While rising labour costs are a major factor, other drivers are also coming into play. One of these is the issue of quality, says Lee Hopley, chief economist at manufacturers’ association EEF. “If you are a manufacturer and you are doing something that is quality dependent, you can’t risk having shipments of goods that are not up to spec,” she says.
Ms Hopley adds that natural disasters, such as the 2011 Japanese tsunami, have started to raise question marks about the resilience of value chain infrastructure stretching thousands of miles. “If you are relying on a sole supplier and something goes wrong, it has significant implications on your ability to get orders out of the door.”
According to Mr Caldeira, there are many other reasons why companies prefer to manufacture goods in their home country, including shorter lead times, greater flexibility, better credit terms, and the ability to communicate in the same language and time zone.
While companies may stand to benefit from backshoring, this is not a decision that should be entered into lightly. Where manufacturing is concerned, Mr Caldeira observes that some skills have been lost in the UK since offshoring first became popular. As a result, recruiting staff for tasks, such as fabric cutting and operating industrial sewing machines, have proved difficult.
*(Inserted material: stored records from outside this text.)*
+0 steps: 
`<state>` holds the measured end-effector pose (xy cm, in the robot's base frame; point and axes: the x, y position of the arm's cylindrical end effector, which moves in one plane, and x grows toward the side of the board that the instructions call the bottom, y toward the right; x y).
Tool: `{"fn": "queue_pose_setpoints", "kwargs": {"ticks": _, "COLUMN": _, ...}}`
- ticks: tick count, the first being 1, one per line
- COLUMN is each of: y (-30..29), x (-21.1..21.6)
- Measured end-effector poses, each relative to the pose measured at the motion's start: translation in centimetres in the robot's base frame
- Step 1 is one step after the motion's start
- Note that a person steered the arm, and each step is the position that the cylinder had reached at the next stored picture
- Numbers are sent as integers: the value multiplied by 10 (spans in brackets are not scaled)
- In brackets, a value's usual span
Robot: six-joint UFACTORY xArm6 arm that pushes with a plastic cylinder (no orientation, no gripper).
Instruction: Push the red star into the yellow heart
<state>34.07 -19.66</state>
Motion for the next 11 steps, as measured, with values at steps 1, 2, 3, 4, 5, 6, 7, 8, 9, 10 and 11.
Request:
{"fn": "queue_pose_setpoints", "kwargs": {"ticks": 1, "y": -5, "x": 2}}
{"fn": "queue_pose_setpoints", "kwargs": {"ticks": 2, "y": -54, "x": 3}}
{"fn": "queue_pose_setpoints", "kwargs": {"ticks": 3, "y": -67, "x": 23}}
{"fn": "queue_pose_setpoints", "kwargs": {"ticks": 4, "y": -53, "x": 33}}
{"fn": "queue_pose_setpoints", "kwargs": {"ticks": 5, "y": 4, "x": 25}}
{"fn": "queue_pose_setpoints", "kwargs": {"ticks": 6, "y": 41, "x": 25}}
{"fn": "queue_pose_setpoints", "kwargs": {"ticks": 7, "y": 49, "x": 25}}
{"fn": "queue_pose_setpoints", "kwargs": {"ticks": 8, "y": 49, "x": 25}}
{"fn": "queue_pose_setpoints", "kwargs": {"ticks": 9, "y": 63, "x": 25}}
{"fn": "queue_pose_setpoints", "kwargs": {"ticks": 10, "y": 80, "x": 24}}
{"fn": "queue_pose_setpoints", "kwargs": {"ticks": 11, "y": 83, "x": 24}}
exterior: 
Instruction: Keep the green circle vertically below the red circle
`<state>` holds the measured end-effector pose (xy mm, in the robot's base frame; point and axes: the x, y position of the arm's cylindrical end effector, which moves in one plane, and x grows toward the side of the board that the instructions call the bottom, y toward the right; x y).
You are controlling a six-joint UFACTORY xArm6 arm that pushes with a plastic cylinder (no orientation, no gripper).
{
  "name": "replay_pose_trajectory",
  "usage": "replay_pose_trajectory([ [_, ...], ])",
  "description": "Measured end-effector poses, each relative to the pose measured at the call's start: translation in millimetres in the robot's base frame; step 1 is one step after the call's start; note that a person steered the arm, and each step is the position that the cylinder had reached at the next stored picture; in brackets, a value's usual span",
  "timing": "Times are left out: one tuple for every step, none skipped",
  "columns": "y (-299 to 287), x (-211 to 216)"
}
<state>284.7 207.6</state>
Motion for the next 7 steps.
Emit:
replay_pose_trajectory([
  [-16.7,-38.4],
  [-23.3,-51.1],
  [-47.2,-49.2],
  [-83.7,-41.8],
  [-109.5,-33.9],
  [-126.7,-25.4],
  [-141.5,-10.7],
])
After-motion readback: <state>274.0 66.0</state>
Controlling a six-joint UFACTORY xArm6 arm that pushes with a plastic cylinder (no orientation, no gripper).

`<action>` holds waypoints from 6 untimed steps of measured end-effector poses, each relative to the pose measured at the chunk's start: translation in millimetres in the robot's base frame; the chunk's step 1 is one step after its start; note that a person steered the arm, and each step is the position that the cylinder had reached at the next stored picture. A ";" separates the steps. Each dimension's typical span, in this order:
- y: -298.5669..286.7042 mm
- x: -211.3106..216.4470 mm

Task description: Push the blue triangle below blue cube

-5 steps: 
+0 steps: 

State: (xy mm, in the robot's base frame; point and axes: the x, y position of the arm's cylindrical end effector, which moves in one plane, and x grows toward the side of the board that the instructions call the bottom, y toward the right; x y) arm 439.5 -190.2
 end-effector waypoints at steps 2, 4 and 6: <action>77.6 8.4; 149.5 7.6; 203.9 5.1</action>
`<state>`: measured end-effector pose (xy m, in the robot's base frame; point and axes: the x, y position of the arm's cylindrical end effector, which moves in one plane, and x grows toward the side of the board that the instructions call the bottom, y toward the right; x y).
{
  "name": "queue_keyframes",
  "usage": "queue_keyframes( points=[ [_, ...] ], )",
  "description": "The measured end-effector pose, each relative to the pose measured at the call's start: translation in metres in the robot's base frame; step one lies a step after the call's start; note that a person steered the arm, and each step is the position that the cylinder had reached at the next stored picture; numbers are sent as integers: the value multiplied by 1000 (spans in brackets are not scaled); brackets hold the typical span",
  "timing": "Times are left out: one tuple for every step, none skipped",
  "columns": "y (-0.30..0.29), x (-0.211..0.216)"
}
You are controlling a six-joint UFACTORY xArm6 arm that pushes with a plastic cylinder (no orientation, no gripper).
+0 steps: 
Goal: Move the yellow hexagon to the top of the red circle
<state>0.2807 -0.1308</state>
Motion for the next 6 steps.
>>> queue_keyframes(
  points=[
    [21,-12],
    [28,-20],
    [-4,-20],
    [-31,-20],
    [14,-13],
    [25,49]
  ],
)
“Reshoring is challenging,” warns Glenn Hickling, communications manager of the National Outsourcing Association. “The cost and effort of finding the perfect onshore or nearshore supplier is often underestimated, and can pull resources away from other essential projects and activities.”
Mr Hickling adds that companies should “be sure the resource that replaces the offshore activity is going to compete, in terms of efficiency and effectiveness, and that you are ready to deliver stronger results on home shores”.
PACKING UP TO COME BACK HOME
Magmatic, manufacturers of the Trunki ride-on children’s suitcase, initially made its product in China, but in 2012 took the decision to move manufacturing to the UK.
Rob Law, the company’s managing director, says that factors contributing to the decision included the devaluation of sterling against the US dollar. “The cost of shipping was up and down all the time. A couple of years ago, we tried to understand what our actual margin was for our products in China and it was almost impossible to pin it down because it kept changing,” he says.
At the same time, the decision was taken to re-engineer the product in order to make it cost-effective for Western production as well as fully recyclable – a process that involved removing all metal components from the design. “This has allowed us to make it very competitively compared to China,” Mr Law explains.
The backshoring process has not been without its hiccups. A factory that the company used in the UK did not produce the goods at the expected speed. “We discovered in late-November that the factory had had such financial difficulties trying to scale up its organisation that they were days away from going into administration,” he says. “So we ended up buying them out of administration.”
As a result, the company now manufactures plastic goods for other UK companies through the factory. Mr Law says these companies are also looking to onshore more of their product range. “If you want to be in control of your margins and know how much you are paying for goods for a decent period of time, then I would highly recommend it,” he concludes.